Ok, so your loop for adding the random numbers is good, along with your determination of the highest number. Why are you doing your random number between 1 and 101? If you're doing numbers 1 - 100 then the median would be 50, correct me if I'm wrong. Then you could just check if num[loop] is equal to 50.


----------



## s_gowtham (Sep 26, 2010)

trevorma91 you are wrong ,it is the middle number when arranged in ascending or descending order so this is how the program must be

int t; 
for(int i=0;i<100;i++){ 
for(int j=0;j<100-i;j++){ 
if(num[j]>num[j+1]){ 
t=num_; 
num=num[j+1]; 
num[j+1]=t; 
this sorts it and then the median is num[50]
so the program is



import java.util.*;

public class array
{
public static void main (String [] args)
{
int [] num = new int [100];
int high = 0;
int med = 0;

for (int loop = 0 ; loop <=99 ; loop++)
{
num [loop] = (int) (Math.random() * 101);

if (num [loop] > high)
{
high = num [loop];
}
System.out.println (num [loop]);
}
int t; 
for(int i=0;i<100;i++){ 
for(int j=0;j<100-i;j++){ 
if(num[j]>num[j+1]){ 
t=num; 
num=num[j+1]; 
num[j+1]=t; 
}
}
}
med=num[50];

System.out.println ("Highest: " + high);
System.out.println ("Median: " + med);
}
} 


Click to expand...


check for errors ,there might be mistakes. p.s:-from http://hacktheplanets.blogspot.com/2010/06/java-program-to-prove-that-selection.html
selection sort_


----------



## TheOutcaste (Aug 8, 2007)

If you have an even number of numbers, there is no middle number.
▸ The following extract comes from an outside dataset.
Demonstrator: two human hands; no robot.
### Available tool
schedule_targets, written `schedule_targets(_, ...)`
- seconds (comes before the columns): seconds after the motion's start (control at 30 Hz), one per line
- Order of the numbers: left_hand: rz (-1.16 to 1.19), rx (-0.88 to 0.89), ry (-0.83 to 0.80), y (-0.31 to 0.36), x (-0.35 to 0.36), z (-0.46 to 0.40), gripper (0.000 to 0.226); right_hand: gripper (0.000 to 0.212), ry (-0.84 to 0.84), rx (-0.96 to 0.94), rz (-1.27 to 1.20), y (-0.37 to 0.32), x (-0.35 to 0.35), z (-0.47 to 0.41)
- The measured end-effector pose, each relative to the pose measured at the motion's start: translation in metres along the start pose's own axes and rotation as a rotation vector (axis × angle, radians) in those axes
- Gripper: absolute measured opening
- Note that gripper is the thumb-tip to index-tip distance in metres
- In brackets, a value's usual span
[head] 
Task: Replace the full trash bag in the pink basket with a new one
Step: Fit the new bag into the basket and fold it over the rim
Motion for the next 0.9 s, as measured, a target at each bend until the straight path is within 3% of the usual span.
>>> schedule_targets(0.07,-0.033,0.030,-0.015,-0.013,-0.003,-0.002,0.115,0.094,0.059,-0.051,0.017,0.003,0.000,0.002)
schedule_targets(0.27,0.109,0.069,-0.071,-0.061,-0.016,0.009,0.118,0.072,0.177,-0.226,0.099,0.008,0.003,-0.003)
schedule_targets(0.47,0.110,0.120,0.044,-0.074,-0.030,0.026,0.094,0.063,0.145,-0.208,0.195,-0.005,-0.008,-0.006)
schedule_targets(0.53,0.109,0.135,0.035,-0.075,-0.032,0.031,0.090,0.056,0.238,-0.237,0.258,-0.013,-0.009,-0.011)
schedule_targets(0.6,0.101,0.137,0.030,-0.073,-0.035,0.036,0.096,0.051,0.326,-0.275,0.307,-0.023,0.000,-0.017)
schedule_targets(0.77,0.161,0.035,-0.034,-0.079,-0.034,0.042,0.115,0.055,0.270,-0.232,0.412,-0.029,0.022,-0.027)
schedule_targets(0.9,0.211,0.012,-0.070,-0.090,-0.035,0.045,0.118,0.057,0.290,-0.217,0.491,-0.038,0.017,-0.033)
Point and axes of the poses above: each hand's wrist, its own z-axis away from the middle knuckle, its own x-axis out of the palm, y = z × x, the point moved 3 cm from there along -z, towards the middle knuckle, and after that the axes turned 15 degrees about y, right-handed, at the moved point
You have to divide the set into two halves, then add the last number in the first half plus the first number in the second half and divide by two to get the median of the set.
1, 7, 12
7 is the middle number, so it is the median
1, 7, 12, 23
No middle number, so:
(7+12)/2=9.5
The median is 9.5

Remember that arrays start with 0, not 1
If you are checking a list of 100 numbers (Array(0)-Array(99)), the median is the average of the 50th and 51st numbers, or (Array(49)+Array(50))/2

If you have an odd number of numbers, then it's the middle number.
If you have 101 numbers (Array(0)-array(100)), the median is the 51st number (101+1)/2, or Array(50)


----------



## s_gowtham (Sep 26, 2010)

the finer points.....


----------